WHAT THIS TASK INVOLVES —
Working through the entries below, find how many lines include "image", then write only that number.

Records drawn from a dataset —
● ● ● ● ● ● ●
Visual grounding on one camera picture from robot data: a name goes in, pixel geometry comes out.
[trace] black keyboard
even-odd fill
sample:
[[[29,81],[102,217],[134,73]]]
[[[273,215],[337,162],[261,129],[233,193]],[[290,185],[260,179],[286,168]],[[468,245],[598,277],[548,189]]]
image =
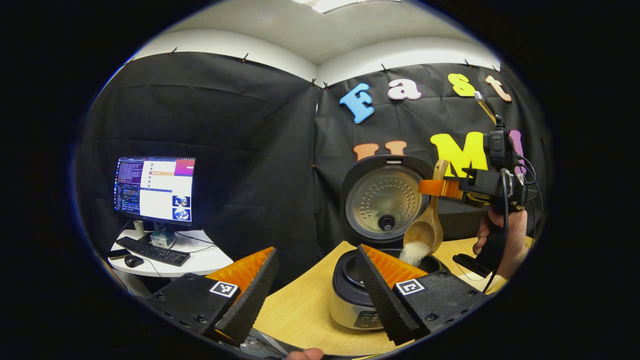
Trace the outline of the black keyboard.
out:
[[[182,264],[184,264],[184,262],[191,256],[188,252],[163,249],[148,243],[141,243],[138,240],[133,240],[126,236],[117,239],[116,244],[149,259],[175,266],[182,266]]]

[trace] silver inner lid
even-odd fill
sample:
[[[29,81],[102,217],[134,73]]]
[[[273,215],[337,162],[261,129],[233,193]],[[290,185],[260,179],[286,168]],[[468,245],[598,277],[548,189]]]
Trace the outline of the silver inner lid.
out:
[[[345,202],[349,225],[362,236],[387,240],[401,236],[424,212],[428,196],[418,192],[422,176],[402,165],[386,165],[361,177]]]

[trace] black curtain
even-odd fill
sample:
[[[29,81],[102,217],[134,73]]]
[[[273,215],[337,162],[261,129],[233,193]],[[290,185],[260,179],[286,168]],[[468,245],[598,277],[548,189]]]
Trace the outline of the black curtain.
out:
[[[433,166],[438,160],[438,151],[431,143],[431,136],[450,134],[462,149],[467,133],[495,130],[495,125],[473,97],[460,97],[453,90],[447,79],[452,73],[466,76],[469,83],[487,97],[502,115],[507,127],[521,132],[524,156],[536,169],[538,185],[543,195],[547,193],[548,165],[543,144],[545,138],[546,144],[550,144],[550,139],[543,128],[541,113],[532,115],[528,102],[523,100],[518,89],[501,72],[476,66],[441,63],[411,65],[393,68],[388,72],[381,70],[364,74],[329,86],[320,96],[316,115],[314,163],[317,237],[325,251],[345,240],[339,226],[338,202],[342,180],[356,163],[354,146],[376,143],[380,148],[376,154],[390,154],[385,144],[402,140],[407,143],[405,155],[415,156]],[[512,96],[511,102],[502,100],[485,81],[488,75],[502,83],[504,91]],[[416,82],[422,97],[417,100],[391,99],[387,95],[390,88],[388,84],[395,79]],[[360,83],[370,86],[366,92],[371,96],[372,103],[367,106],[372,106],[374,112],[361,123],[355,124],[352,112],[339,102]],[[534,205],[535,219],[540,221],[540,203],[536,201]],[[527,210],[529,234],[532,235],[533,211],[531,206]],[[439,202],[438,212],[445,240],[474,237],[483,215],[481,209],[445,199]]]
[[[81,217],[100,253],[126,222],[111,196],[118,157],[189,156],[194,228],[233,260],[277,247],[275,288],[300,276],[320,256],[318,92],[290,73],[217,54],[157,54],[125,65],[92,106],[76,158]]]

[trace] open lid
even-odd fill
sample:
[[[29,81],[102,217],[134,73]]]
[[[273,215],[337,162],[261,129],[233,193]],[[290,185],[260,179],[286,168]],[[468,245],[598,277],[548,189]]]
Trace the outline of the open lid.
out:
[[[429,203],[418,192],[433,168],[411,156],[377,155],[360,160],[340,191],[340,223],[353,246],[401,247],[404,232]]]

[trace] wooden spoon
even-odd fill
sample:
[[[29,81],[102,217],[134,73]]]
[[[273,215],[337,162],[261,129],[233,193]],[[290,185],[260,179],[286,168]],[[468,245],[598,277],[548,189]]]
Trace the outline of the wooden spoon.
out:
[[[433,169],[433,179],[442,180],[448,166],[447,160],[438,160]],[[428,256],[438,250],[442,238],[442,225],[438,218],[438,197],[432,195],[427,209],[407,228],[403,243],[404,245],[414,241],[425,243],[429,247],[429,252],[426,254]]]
● ● ● ● ● ● ●
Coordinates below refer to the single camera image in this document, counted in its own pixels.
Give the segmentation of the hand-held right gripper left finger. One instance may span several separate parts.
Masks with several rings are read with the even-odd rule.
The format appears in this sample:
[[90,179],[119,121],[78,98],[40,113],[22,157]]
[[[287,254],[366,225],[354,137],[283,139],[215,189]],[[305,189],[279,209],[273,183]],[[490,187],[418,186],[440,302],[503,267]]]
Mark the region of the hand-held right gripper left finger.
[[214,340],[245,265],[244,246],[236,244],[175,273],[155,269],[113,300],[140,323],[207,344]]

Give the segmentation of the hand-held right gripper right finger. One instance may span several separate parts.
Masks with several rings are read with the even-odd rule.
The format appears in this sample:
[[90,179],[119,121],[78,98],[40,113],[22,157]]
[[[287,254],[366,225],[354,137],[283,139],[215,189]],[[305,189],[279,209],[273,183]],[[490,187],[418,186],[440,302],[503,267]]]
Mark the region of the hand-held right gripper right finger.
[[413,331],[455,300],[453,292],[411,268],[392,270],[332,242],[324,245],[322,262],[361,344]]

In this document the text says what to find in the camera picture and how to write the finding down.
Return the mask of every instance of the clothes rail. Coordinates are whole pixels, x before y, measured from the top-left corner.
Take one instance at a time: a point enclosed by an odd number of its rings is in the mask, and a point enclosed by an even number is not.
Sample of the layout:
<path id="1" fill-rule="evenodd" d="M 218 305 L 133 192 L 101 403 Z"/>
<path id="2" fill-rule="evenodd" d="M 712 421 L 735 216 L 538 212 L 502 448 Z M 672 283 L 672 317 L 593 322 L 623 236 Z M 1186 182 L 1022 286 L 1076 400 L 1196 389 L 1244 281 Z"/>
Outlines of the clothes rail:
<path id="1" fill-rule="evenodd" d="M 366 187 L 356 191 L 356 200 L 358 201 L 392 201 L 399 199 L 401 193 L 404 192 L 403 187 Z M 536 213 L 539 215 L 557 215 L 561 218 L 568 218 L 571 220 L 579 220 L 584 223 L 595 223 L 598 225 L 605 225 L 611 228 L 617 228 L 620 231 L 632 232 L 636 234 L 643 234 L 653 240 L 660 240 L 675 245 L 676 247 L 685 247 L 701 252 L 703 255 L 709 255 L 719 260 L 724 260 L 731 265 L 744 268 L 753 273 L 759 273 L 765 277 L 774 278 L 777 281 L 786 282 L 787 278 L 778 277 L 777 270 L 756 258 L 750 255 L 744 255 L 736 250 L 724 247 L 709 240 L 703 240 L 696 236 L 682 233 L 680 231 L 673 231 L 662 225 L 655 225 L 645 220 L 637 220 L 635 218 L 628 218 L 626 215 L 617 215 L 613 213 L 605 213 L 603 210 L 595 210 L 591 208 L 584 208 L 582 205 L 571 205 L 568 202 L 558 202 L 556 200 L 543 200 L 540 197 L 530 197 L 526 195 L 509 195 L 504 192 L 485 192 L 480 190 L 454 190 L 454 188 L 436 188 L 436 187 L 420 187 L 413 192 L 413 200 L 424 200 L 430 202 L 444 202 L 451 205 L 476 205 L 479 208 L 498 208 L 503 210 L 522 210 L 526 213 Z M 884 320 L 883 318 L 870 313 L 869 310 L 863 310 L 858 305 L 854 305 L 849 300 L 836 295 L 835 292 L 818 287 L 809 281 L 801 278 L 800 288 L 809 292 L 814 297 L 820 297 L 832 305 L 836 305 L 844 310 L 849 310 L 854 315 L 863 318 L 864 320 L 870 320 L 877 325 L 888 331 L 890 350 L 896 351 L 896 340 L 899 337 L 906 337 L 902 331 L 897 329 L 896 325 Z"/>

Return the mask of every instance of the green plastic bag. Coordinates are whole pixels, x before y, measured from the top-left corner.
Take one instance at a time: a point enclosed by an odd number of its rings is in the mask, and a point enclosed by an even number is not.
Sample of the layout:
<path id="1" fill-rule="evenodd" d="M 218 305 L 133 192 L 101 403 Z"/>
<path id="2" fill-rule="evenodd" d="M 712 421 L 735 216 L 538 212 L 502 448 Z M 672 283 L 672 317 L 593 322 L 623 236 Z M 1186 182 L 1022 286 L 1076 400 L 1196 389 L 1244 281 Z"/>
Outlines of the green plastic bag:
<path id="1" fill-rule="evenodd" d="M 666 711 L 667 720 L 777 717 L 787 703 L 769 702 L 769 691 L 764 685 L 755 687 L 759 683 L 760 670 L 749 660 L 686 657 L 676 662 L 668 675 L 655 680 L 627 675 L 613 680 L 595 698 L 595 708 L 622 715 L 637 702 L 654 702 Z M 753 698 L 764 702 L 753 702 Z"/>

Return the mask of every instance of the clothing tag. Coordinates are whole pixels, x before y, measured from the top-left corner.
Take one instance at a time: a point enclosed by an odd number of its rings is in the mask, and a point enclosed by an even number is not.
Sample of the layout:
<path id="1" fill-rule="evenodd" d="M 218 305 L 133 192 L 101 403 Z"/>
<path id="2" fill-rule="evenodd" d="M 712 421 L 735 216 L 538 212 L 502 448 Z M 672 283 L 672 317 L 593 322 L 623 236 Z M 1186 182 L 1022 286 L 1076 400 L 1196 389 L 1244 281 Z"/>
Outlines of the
● ● ● ● ● ● ●
SOLUTION —
2